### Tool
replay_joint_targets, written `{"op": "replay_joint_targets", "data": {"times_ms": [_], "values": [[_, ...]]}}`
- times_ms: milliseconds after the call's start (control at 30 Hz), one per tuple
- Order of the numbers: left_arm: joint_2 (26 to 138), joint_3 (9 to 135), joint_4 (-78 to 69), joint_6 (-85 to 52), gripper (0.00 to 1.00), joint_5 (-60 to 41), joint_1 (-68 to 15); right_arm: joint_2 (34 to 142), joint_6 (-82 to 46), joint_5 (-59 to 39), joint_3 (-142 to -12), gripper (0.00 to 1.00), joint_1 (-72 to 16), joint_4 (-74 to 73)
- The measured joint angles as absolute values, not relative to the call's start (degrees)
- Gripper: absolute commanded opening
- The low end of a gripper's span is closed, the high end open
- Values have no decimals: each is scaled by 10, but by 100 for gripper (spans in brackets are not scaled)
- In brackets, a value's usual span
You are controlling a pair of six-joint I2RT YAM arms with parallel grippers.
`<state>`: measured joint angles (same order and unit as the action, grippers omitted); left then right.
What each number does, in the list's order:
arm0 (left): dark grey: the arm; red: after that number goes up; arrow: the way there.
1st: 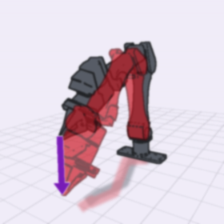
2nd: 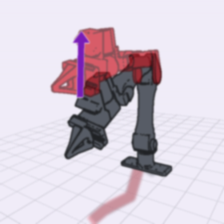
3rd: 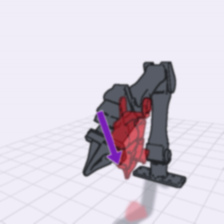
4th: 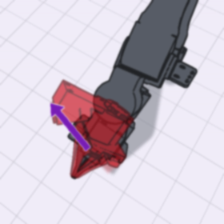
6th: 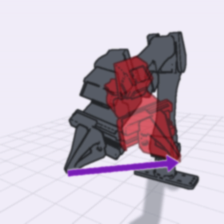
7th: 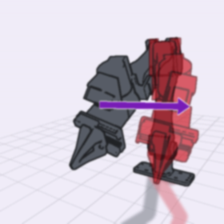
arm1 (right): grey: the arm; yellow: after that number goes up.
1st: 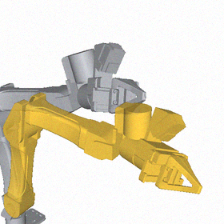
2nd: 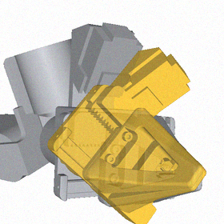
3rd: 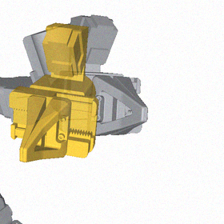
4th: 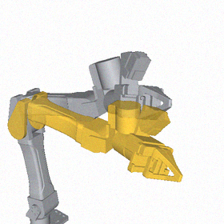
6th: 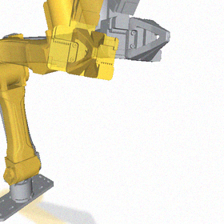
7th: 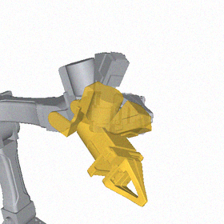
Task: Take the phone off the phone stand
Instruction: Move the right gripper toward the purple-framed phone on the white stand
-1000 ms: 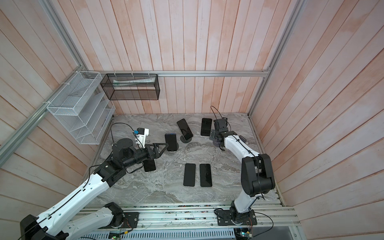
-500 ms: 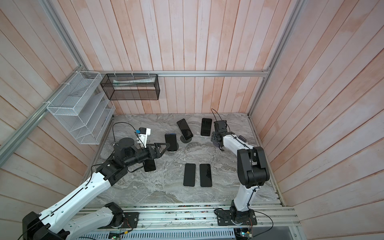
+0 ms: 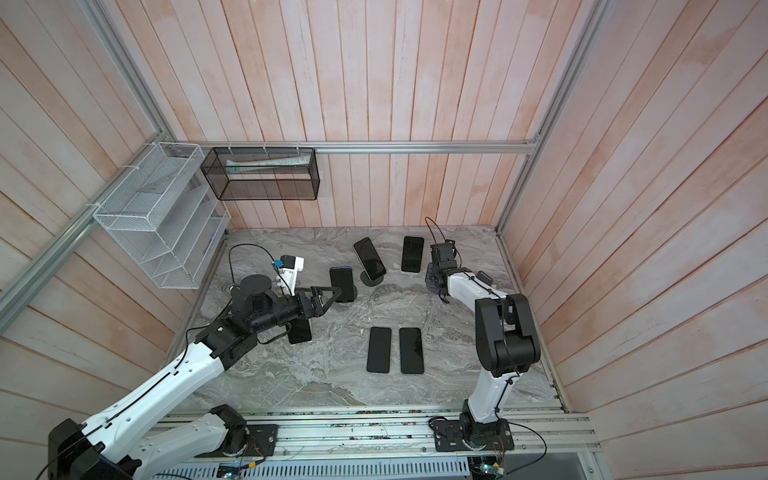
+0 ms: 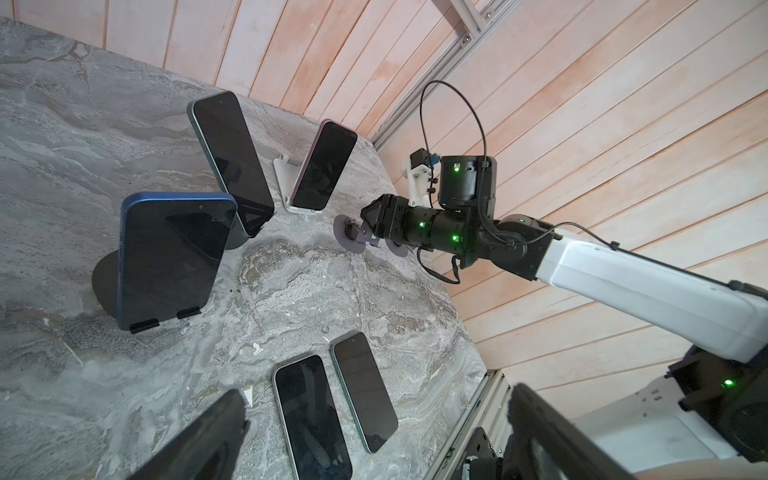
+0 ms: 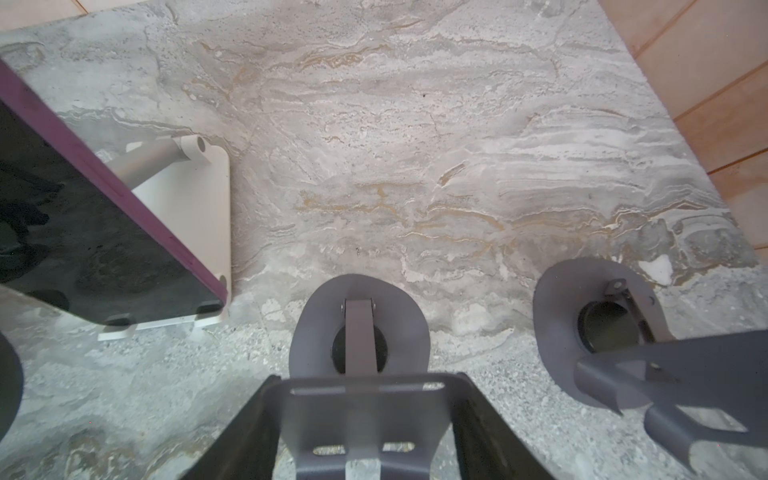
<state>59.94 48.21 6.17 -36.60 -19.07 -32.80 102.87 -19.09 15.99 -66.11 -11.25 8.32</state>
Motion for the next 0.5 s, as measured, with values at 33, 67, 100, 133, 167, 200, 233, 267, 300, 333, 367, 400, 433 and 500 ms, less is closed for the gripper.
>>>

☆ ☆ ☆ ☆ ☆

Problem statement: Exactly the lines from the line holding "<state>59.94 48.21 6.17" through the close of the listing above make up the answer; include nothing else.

Result of the task:
<state>59.94 48.21 6.17 -36.60 -19.07 -32.80 102.87 -19.09 15.99 -66.11 -11.25 8.32</state>
Motion for the next 0.5 s, as measured, with values at 33, 67, 100, 133, 167, 200, 233, 267, 300, 333, 367, 400, 433 and 500 ms, less is closed for the gripper.
>>>

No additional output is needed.